Task details
Check each line of the material below, and copy it if it holds the string "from".

__________________________________________________

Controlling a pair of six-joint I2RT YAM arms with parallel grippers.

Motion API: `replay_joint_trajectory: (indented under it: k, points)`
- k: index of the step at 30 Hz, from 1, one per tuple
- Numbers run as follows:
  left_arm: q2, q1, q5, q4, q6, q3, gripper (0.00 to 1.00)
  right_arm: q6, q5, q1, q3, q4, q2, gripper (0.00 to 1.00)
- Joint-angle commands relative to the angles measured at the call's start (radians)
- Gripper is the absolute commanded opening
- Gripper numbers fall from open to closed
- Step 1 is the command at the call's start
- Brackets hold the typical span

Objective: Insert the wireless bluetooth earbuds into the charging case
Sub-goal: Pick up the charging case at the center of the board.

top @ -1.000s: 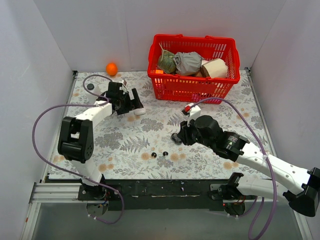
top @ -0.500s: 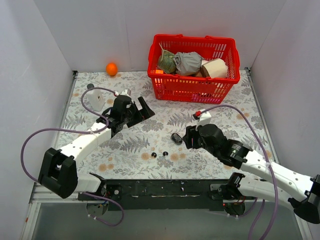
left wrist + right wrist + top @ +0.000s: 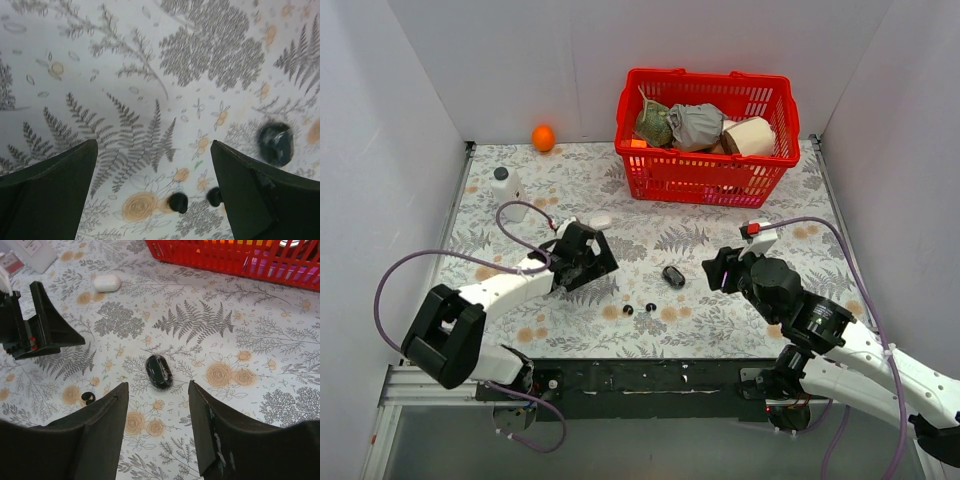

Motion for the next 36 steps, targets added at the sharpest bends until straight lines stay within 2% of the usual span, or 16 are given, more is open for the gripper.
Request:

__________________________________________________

Response area
- k: index of the step at 30 Hz, from 1, one per tuple
- Gripper numbers fall from open to closed

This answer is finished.